Rep. Bill Taylor, R-Aiken, said the Senate’s rules that allow minority reports, in truth, allows one senator to have the power of the governor in vetoing the bill before it even gets fully debated and voted on by the General Assembly.
“I strenuously object to that process,” Taylor said. “House members, representatives, don’t have that ability, yet the archaic Senate rules allow for one senator to stop progress on legislation.”
For Taylor, the rule hits close to home. Earlier in March, a bill that would reform South Carolina’s Freedom of Information Act, or FOIA, was approved by the Senate Judiciary Committee with a 17-1 vote but has received a minority report and has been stalled ever since.
Sen. Margie Bright Matthews, D-Colleton – a new senator who won the District 45 seat in a special election after the death of Sen.

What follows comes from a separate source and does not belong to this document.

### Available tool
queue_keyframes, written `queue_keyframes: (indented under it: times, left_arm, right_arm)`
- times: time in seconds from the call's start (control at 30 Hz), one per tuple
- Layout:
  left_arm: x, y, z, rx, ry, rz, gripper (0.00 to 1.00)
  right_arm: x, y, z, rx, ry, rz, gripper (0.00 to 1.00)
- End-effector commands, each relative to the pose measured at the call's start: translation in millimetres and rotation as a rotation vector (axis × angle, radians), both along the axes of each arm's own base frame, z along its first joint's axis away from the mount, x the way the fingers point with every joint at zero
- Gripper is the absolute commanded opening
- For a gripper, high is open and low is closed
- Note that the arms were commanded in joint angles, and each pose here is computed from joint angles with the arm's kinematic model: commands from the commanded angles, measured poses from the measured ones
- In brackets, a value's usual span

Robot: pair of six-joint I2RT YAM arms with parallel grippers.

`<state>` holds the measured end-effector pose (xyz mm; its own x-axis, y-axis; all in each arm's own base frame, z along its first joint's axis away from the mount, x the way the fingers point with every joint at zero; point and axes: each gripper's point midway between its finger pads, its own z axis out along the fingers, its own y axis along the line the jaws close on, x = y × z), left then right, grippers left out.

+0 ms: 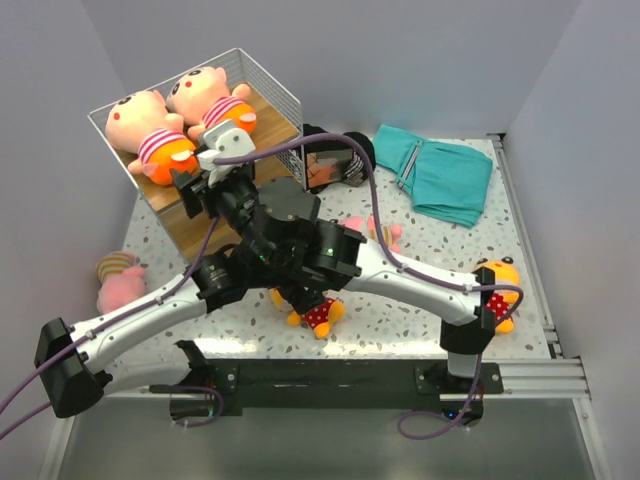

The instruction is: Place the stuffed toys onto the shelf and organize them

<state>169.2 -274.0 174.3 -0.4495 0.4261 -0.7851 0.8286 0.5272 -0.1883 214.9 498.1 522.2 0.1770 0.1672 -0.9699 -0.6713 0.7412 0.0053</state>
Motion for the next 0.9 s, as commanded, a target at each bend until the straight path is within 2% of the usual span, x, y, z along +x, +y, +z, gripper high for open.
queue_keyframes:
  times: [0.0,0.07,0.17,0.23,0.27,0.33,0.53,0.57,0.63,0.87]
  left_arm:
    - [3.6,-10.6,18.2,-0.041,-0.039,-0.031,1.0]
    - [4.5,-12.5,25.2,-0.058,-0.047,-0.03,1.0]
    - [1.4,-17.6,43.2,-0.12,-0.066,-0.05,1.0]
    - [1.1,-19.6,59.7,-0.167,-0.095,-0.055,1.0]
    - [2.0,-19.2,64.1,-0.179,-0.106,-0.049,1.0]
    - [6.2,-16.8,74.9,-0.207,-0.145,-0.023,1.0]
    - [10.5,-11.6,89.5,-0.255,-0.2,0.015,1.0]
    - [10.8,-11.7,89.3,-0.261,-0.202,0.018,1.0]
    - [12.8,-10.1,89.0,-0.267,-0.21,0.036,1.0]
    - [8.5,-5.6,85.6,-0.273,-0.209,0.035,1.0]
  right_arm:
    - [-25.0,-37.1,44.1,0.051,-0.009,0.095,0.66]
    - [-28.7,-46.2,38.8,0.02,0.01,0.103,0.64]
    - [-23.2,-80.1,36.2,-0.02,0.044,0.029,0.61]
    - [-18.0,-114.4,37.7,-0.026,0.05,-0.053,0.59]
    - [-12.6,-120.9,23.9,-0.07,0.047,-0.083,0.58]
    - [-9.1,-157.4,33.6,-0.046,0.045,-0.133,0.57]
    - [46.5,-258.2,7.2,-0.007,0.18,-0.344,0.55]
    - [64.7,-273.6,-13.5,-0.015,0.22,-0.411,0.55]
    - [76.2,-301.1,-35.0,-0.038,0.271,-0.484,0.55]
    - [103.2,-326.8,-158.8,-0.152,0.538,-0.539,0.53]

Clementa Pinckney – placed the minority report on the bill.
Taylor said the reason for her minority report is unclear; however, the Greenville News reported following the vote Matthews “thinks the emphasis in creating searching and copying fees should be on what is best for local citizens, not on what’s best for news media.” Matthews also expressed concern about the differences in cost for rural counties to produce records versus more urban areas, the newspaper reported.
Taylor has said the FOIA bill has received more than 20 hearings in both the House and Senate this session.
He also objects to the minority report on S. 429.
“Let the bill go forward and be debated and voted on,” Taylor said. “Lord knows in the Senate, they know how to debate. There’s no shortage on debate there.”
Ultimately, to Howard, the bill is about “fixing a loophole” when it comes to the definitions of injury.
“If I’m on duty and I break an ankle, no body would question putting me in an ambulance, driving me to the ER, and getting me rehabbed and fixed up,” he said. “The difference between breaking an ankle and PTSD is that the suicide rates are astronomical.”
According to the South Carolina Revenue and Fiscal Affairs Office, the State Accident Fund could not determine an estimate for the expenditure impact on the General Fund as costs would depend on the number of workers’ compensation claims filed in a given year.
Estimates from the Municipal Association and counties on increased premium costs and incurred claims expenses show the bill would have a local expenditure impact on local and county governments of $1,950,000 to $5,475,000 in fiscal year 2015-16, the Revenue and Fiscal Affairs Office reported.